Серая смерть была не единственной болезнью, которая могла убивать. Правда, она убивала гораздо больше из тех, кого поразила, чем большинство других болезней. Но что сделало ее особенно ужасающей для народа, так это то, что случалось со столь многими из того крошечного числа, которых она не убила.
Он вспомнил тот день, когда наконец вышел из тьмы, которую считал смертью. Он помнил пробуждение, помнил ноющую, ужасную тишину там, где был мыслесвет его любимой. Вспомнил ужасное горе, необходимость последовать за ней обратно во тьму, чтобы никогда не вынырнуть.
И все же он этого не сделал. Что-то остановило его. Возможно, это был вечно безмолвный мысленный голос Золотоглазой, нашептывающий ему из тишины, приказывающий ему жить. Возможно, это было простое упрямство с его стороны. Золотоглазая всегда говорила ему, что он самый упрямый из народа, кого она когда-либо знала, так что, возможно, в этом и была причина.
Или, возможно, мне просто нужно было сделать свою жизнь проклятием для всего мира. Доказательством того, что это не может убить все, что я люблю, только потому, что это может убить кого-то из народа, которую я люблю больше, чем все остальное, вместе взятое.
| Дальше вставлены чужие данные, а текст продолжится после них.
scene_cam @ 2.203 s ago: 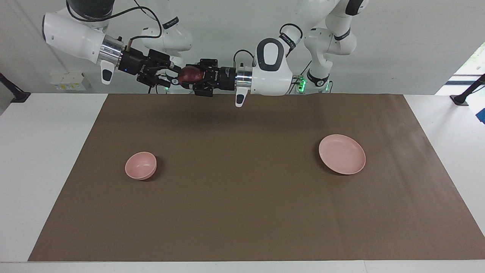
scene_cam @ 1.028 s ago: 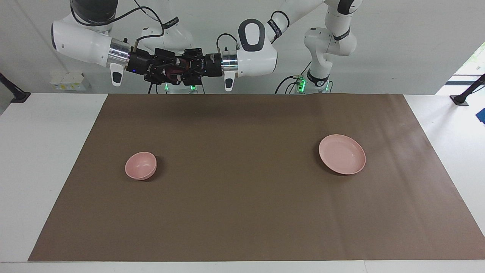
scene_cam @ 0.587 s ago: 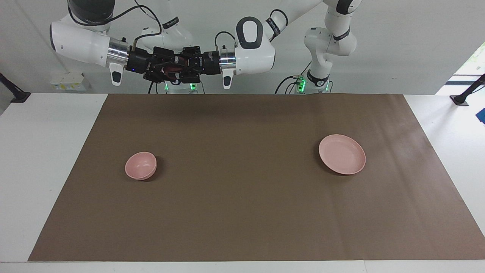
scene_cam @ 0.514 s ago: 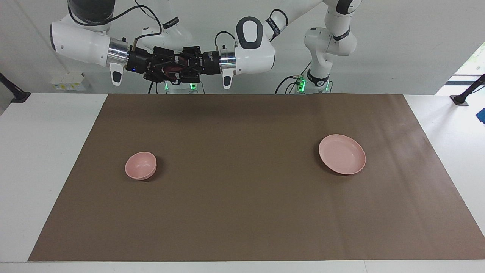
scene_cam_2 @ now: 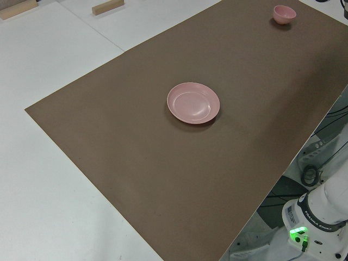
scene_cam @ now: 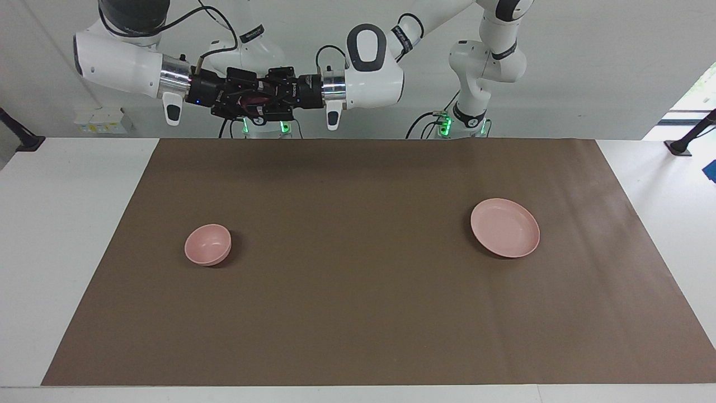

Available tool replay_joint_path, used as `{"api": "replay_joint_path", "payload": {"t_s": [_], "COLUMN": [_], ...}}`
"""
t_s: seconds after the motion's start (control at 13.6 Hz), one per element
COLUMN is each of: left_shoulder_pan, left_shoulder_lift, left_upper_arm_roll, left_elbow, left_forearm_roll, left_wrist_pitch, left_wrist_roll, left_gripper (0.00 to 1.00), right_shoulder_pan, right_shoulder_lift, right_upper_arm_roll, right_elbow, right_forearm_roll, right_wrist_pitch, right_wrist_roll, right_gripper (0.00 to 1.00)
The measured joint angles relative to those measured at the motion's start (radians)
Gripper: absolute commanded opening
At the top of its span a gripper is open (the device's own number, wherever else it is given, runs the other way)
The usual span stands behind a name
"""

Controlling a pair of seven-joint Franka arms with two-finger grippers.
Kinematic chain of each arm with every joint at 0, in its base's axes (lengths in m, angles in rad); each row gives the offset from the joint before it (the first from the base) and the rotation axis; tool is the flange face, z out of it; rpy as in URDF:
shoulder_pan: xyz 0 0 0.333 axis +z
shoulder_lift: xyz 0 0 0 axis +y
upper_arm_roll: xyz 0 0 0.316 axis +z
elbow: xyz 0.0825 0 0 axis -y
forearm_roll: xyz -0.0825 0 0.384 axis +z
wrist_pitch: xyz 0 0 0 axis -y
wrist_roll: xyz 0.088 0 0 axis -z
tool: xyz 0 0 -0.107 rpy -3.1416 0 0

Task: Move apple from plate to bowl
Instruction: 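Close the right gripper on the apple held by the left gripper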

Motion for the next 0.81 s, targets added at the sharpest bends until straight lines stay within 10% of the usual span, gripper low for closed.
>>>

Он перенес неподвижное, окоченевшее тело Золотоглазой из их гнезда к развилке на самой вершине золотолиста и поместил ее там, где очищающий ветер, яркое солнце могли перенести ее дух в то другое место, где, как он надеялся, она ждала его. А потом он вернулся в их пустое убежище, выждал двойную руку дней, которые доказали, что серая смерть покинула его, молча оплакивая ее, прежде чем снова отправиться на встречу с кланом.
И обнаружил, что серая смерть забрала нечто гораздо более жестокое, чем его жизнь. Она украла его мыслеречь. И не только способность мысленно говорить, как это было наиболее распространено среди тех, кто пережил серую смерть. Нет. Она также отняла у него способность слышать мысли. Постоянный поток мыслеголосов, присутствие всех этих других мыслеголосов вокруг него, среди него, часть его...
Все ушло. Просто... ушло. Ушло в огромную, темную пустоту. В тишину, которой он никогда не знал. И, возможно, даже хуже того, он все еще чувствовал вкус мыслесветов. Он точно знал, что чувствует окружающий его народ, но впервые в своей жизни он не знал, что они думают. Они не могли заговорить с ним, сказать ему, а он не мог спросить.
Они были в ужасе от того, как серая смерть искалечила его, и само его присутствие только усилило их ужас. Не было ни ненависти, ни обиды, никто не хотел, чтобы он был вдали от них... и все же одно его присутствие пугало их, как бы сильно они ни боролись со своим страхом. Или с тем, чтобы не делиться этим с ним. Он также был напоминанием о том, что может случиться с любым из них. Что еще хуже, он испытал их сострадание - их жалость. Их потребность как-то утешить его... и знание того, что они не могли. Они не могли больше делиться своими мыслями, как он не мог попробовать их на вкус, и вина, которую они чувствовали - вина, о которой ни он, ни они не могли мысленно говорить, - только усугубляла ситуацию.